3

An academic question. This function computes Benford's Law for integers up to maxvalue, and prints a summary table. I've tried a nested for-loop method, a dict method, and this collections method. The latter (code below) seems the fastest (timeit result: 1.4852424694 sec), but is there a faster and memory-efficient method for cycling through so many possibilities?

from __future__ import print_function
def BenfordsLaw4(maxvalue = 10**6):
    from collections import Counter
    sqList = (str((i+1)**2)[0] for i in range(maxvalue))
    BenfordList = Counter(sqList)

    print("Benford's Law for numbers between 1 and", maxvalue, "\nDigits,\t\t\t", "Count,\t\t\t", "Percentage")
    for i,j in sorted(BenfordList.iteritems()):
        print(',\t\t\t\t'.join([str(i), str(j), str(j*100./maxvalue)+' %']))
mtrw
  • 34,200
  • 7
  • 63
  • 71
ksed
  • 335
  • 1
  • 4
  • 13
  • What were the times for the other methods? – mtrw May 28 '13 at 17:03
  • 1
    In Python 2.7, `xrange` might be a bit faster than `range` and will definitely be more memory efficient. – Gabe May 28 '13 at 17:06
  • What's the `**2` doing in there?
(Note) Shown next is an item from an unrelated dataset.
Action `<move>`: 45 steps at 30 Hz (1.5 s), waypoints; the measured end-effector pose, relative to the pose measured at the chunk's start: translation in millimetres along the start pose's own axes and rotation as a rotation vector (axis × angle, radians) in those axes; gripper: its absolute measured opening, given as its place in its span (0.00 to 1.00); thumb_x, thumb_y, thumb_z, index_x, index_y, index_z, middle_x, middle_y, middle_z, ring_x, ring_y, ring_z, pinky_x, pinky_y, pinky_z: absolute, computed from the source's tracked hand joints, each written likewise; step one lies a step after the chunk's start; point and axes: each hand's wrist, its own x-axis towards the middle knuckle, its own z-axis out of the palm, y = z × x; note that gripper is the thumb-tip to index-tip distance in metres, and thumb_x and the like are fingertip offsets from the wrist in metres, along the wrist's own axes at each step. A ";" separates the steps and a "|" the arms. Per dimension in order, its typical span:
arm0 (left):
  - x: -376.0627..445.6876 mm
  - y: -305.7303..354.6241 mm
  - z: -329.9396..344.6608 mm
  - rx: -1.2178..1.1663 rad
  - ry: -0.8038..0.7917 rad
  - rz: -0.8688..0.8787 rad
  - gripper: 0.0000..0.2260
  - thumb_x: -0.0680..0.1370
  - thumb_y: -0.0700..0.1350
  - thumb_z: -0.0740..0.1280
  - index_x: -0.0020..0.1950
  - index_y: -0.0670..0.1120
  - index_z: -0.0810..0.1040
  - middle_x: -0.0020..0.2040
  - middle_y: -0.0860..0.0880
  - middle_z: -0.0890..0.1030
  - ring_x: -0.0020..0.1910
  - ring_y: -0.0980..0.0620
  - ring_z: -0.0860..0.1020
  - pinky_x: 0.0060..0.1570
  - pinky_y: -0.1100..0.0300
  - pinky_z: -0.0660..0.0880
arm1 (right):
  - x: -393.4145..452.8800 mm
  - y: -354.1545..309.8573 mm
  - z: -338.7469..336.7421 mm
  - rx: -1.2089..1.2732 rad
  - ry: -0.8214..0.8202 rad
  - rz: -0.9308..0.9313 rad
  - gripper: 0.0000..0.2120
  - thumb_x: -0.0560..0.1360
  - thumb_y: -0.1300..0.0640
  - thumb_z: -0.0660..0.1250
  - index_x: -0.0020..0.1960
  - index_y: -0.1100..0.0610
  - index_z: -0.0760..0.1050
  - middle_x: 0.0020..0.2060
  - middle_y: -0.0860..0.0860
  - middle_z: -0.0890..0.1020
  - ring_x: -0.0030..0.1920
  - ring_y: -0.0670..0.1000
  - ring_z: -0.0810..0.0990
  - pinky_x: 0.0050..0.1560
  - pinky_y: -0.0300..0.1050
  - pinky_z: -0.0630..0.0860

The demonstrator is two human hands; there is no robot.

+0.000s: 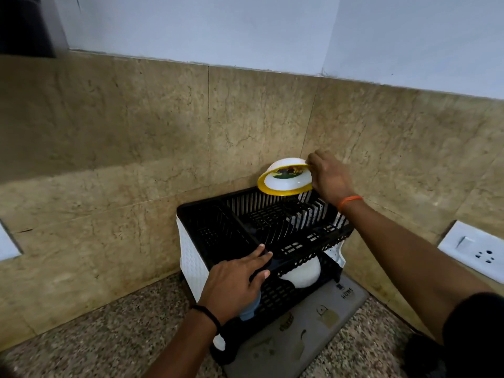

That's probably going to take most of the time and causes you to measure the powers of 2 up to 2^1,000,000 not integers up to 1,000,000. – Gabe May 28 '13 at 17:10
  • 1
    A counter is also not the most efficient way to do what you want. I had an old question about this and you should be able to get a speed increase of about an order of magnitude using the accepted answer to this question: http://stackoverflow.com/questions/16715242/most-efficient-histogram-code-in-python – Slater Victoroff May 28 '13 at 17:25
  • Thanks all, FWIW, the nested-loops and dict.setdefault methods gave me timeit times of 5.17980374004 and 2.2712666522 sec, respectively. The **2 looks at the squares of a sequence. I often deal with large datasets and wanted a simple series with a large data-signature as an example. Will try Gabe and Slater's answers out next. The xrange method shaves only 0.02 seconds from the answers above. – ksed May 28 '13 at 17:57

1 Answers1

1

Changing the main loop to this:

def BenfordsLaw4(maxvalue = 10**6):
    BenfordList = {str(i+1):0 for i in range(9)}
    for i in (str((i+1)**2)[0] for i in xrange(maxvalue)):
        BenfordList[i] += 1

takes the time from about 1.55s to about 1.25; however taking out the **2 takes the time down to about 0.32s.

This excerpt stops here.